As described above, separation of the emulsified aqueous oil liquid and oily raffinate using a liquid-liquid extraction device using ultrasonic emulsification is carried out using the above-mentioned specific denaturing furnace material, or by adding a DC electric field to the denaturing furnace material. A liquid-liquid separation device combined with a hyperseparation device can significantly improve extraction efficiency and separation efficiency, making it possible to improve productivity and downsize the device.

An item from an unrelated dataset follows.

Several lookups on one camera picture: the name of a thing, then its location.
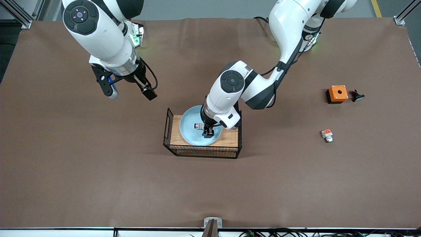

[Brief explanation of drawings]

FIG. 1 is a sectional view of a liquid-liquid separation device showing an embodiment of the present invention, and FIG. 2 is a sectional view of a filtration separation device showing another embodiment of the invention. 1... Extraction device 2... Filtration separation device 3.
...Extraction tank 4...Ultrasonic vibrator 5a...
・Drawing feed pipe 5b...Drawing feed pipe 5C...
・Exhaust pipe 6...Emulsification part 7...Desk
8...Separation tank 9.9'...Modified p material
10... Upper potential 11... Lower electrode
12...Support porous plate 18...Vacuum chamber 14...Vacuum device communication pulp 15...Oil liquid discharge pipe 16...Raffinate discharge pipe 17...Nokuru 18... Double concentric cylindrical separation tank

Claims (1)

[Claims] 1. The liquid-liquid extraction and separation device consists of an extraction device and a filtration separation device, and the extraction device irradiates ultrasonic waves with an ultrasonic vibrator installed in an extraction tank, which is the main part of the extraction device. The oil-based extract containing the extracted substance is dispersed in an emulsified state in the extraction tank in the extraction tank.
Extraction is performed by dramatically increasing the liquid-liquid interface to form an emulsified mixture of oil and raffinate. It is equipped with a modified door material whose surface is treated with an activator to give it hydrophilicity and oleophobicity, and the mixture of oil and raffinate obtained by the extraction device is extracted by the modified door material under pressure or vacuum. Liquid-liquid extraction and separation device by ultrasonic emulsification characterized by selectively filtering only liquid and separating oil liquid and raffinate liquid 02 The liquid-liquid extraction and separation device is a system consisting of an extraction device and a filtration separation device. The above-mentioned extraction device emulsifies the oil-based extract containing the substance to be extracted into the extraction agent in the extraction tank by irradiating ultrasonic waves with an ultrasonic vibrator installed in the extraction tank, which is the main part of the extraction device. separated into
The filtration separation device is configured to perform extraction by dramatically increasing the liquid-liquid interface to form an emulsified mixture of oil liquid and raffinate. It is equipped with a modified door material whose surface is treated with a surfactant to make it hydrophilic and oleophobic, an anode, and a cathode, the cathode being close to one wide side of the modified door material, and the anode being placed on the opposite side of the door material. The mixture of oil and raffinate obtained from the above extraction device is applied under pressure or to the opposite side of the modified door material on the positive and side sides. Liquid-liquid extraction and separation device Q using ultrasonic emulsification, characterized in that it is configured to selectively filter only oil liquid in vacuum and separate oil liquid and raffinate liquid.